INDRAMANY SOMAPALA: THE POSSIBILITIES OF GRACE
Early last Sunday morning our friend Indramany Somapala called my wife Nelun before leaving for Church. She had forgotten Nelun’s birthday and wanted to give her belated wishes. A few minutes later she was in the presence of the God she dearly loved. She was knocked down by a bus a few yards from the Salvation Army home where she lived on her way to church. As her guardians, we were summoned to the Police station shortly afterwards to be told the sad news. She was 62 years old.
We got to know her through her brother John who came to Christ in our ministry and lived with us for several years. Indramany was prone to nervous breakdowns and would often live in our home when she was not doing well. She was so impacted by the change in her brother’s life that she too became a “Christian.” It was much later that she understood what grace was all about. But with that understanding she came to understand the key to her emotional health. Having a very timid nature, she would become scared when she confronted high pressure or when she was scolded by someone. And sometimes this got so bad that she would temporarily break down.
She learned, however, that she could trust God to care for her. After her death we found sheets of three songs in her room which she had laminated and kept for frequent singing. They all spoke of the loving friend she had found in Jesus: “What a Friend we have in Jesus,” “The Lord’s my Shepherd” and “Jesus is the Sweetest Name I Know.” The key to real greatness in God’s kingdom is childlike trust in God. Indramany’s timidity enabled her to trust God and cling to him as a child clings to her mother.
This timidity also made her depend a lot on prayer. And that made her a prayer warrior. I am convinced that praying is the most powerful thing we can do on earth (Jas. 5:16b). By that measure, Indramany was a very powerful person. Her weakness had become her strength (2 Cor. 12:10). Because I knew she was mighty in prayer I would often ask Nelun to send her a message about my needs so that she could pray. When she found out about someone’s need she would call many people and ask them to pray for it.
Grace also made Indramany a gracious person. She was a gracious person even before she came to Christ. But her experience of salvation added a divine element to her natural character. She cared for others and found great fulfilment in helping them. When our children were small and Nelun travelled with me, she was the one who would come home to be with our children. When our daughter Nirmali had to be taken for surgery to Anuradapura, a town about five hours from Colombo, and Nelun could not come because of a bad back, Indramany is the one who came with us.

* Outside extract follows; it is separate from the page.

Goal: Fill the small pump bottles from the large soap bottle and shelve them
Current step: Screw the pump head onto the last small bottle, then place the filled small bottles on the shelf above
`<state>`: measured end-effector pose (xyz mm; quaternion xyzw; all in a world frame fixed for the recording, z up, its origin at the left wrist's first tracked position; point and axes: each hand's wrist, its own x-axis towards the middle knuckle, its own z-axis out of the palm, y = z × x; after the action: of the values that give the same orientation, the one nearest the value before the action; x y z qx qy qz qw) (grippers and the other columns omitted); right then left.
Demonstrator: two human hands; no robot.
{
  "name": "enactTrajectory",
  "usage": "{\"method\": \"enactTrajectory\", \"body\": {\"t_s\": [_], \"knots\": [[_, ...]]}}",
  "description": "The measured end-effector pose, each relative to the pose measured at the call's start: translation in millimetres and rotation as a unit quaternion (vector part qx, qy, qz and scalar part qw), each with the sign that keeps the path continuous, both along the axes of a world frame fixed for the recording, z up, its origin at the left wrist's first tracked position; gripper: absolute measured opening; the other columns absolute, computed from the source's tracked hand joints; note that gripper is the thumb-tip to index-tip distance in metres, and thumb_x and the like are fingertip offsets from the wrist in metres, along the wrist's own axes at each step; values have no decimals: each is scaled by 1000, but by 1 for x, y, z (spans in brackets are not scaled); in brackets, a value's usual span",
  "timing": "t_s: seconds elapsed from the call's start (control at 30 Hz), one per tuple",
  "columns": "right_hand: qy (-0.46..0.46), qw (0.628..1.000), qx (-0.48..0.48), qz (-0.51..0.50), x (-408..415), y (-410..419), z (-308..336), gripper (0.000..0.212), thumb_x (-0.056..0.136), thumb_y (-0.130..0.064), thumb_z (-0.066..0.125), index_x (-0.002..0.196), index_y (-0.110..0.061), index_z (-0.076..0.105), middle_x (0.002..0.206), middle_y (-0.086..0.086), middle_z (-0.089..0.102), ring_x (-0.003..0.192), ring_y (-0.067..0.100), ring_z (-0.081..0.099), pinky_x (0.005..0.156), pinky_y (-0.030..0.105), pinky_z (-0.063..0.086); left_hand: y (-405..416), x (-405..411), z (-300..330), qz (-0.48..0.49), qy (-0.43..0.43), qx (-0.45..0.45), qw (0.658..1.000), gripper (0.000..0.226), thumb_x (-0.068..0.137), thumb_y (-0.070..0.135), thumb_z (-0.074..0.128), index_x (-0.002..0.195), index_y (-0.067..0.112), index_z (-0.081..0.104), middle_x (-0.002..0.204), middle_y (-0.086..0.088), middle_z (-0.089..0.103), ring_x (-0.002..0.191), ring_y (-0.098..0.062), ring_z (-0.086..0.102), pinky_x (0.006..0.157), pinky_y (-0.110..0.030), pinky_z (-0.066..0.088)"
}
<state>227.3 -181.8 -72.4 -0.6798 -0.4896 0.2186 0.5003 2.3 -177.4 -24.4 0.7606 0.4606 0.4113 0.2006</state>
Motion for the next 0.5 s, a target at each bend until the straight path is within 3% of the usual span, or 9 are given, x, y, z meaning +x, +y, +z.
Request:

Just this year she came and spent about a month in our home in order to be with Nelun’s mother while we were abroad. She knew what we liked to eat and, though she was not wealthy, she often brought those things when she visited us. She visited often people in hospital. But her greatest sacrifice of love was in caring for the needs of her partly paralysed brother John and his wife Delrine.
The love of Christ in her also made her considerate towards others. She did not want to cause trouble to others. She knew that if she got ill again that would be a trouble to others. So she faithfully took her medicine and she never had a serious nervous problem for the last 15 or so years of her life. Many with similar problems would stop taking medication saying they are now well. Not Indramany. She had cultivated a group of friends to whom she could go when she was under pressure. This ensured that she would find God’s grace, mediated through friends, as a healing balm to her troubled soul.
She asked that when she dies her body would be taken directly to the cemetery from the hospital for burial. Of course, we would have none of it. And what a large crowd there was at her funeral! She was a single woman, without any wealth worth speaking about and hardly any family, except her brother. But her godly life had impacted so many that the funeral parlour was filled to overflowing. She often told us that she was praying that she would die without causing trouble to others and without too much pain. That prayer was answered because she died instantly.
Stories of people like Indramany are a boost to us preachers. Can God do something significant through people who in the world’s eyes seem to have little potential? When we get to heaven and see the reward that Indramany has received we will answer that question with a resounding YES. God can change people. God can turn people’s weaknesses into their strengths. Grace plus weakness can result in unique demonstrations of the possibilities of grace in those who trust in God. So let us look at people through the eyes of grace and see how God can use their weaknesses to make them great people.